Technology’s core value often comes from embodying human knowledge and ability. It does things we used to do ourselves, saving time and freeing us up to do other things. In other words, technology drives performance and productivity: typewriters embody writing, calculators embody arithmetic, computers embody a wide range of human capabilities, and AI, an even wider one. When AI does a task for us, it can boost performance, but not necessarily learning.
Learning, by contrast, is slow and effortful. It demands concentration, self-control, and patience. Importantly, once we internalize knowledge, we can apply it across domains - a powerful foundation for problem-solving and creativity.
This is where the distinction between foundational and higher-order skills becomes useful. If we don’t restrict AI when teaching foundational skills, we risk producing graduates who can complete tasks with AI support, but struggle to apply concepts creatively when the context changes. These skills may therefore be best taught in environments that limit AI use and help students internalize knowledge and know-how. Well-designed AI can certainly serve as a tutor, but the goal must remain learning and not performance alone. If the foundational skill in question is calculus, for example, teachers can use AI tutors to support students as they learn the mechanics of integration. But the practice of solving integrals must still be done by the students.
If foundational skills are about building internal understanding, higher-order skills are often about navigating complexity and here collaboration with tools has always been part of the job. Historically, technology has automated lower-order tasks while complementing higher-order ones. When computers automated complex statistical models, for instance, they allowed researchers to focus on model assessment and interpretation rather than on solving numerical optimization problems.

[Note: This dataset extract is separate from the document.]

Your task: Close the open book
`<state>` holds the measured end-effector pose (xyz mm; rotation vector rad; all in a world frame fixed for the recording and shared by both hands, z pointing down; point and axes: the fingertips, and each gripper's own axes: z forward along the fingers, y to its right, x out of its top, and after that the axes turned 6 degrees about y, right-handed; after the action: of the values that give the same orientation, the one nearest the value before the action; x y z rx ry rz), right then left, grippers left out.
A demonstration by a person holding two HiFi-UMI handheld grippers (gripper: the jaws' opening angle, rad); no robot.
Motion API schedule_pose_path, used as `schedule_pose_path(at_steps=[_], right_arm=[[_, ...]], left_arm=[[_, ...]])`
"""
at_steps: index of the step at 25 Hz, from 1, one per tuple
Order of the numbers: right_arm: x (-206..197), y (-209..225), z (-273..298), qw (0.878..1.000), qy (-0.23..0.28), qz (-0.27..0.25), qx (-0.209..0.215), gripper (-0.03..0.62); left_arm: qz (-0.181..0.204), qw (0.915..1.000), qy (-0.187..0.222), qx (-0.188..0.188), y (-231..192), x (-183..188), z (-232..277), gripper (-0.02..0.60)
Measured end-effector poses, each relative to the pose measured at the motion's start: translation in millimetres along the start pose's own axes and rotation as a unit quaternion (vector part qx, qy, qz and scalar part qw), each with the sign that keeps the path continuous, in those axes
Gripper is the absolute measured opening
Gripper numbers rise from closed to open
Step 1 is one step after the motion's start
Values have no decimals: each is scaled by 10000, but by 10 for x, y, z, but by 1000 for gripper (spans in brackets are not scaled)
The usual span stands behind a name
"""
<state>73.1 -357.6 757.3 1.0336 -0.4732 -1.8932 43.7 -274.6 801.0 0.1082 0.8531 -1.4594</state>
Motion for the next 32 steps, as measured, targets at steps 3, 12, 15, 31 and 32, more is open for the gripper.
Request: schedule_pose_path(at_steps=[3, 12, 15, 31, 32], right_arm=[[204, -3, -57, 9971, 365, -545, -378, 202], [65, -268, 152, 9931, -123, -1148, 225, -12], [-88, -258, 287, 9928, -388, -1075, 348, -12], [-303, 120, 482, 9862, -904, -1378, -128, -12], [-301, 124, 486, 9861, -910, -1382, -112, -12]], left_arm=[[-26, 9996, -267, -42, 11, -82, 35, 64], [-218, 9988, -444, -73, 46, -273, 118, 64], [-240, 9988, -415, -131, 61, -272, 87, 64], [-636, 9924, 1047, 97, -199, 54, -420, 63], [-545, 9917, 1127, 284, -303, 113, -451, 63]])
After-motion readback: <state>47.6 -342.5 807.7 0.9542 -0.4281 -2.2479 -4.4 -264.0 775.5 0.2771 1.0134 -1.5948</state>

This shift made it easier to teach research design and empirical analysis.
To the extent that AI complements higher-order skills, educators may need to encourage broader use of it, treating AI as an acknowledged teammate and exploring what students can achieve through augmented collaboration. Still, even in higher-order courses, not every part of the learning process should be outsourced. In a course on economic development policy, for example, AI can help students understand economic models faster by offering explanations tailored to how they learn. The headstart that AI gives us in learning economic models, allows for richer discussion on which theories apply in real situations, and what policy options follow. This “application” phase should remain student-led. Here, students are practicing how to transfer what they have learned into new domains. That ability to adapt and apply knowledge is itself a critical higher-order skill.
A practical takeaway is that educators can make their objectives explicit at the onset, both the syllabus and the course’s AI policy: what parts of the course are meant to build foundational mastery, and what parts are meant to develop higher-order thinking. In foundational parts, AI may be best positioned as a tutor, supporting practice without replacing it. In higher-order parts, AI can be treated more openly as a teammate, as long as students are still required to demonstrate independent reasoning and transfer. The goal is not a blanket rule about AI, but a coherent design: aligning how we use AI with what we are actually trying to teach.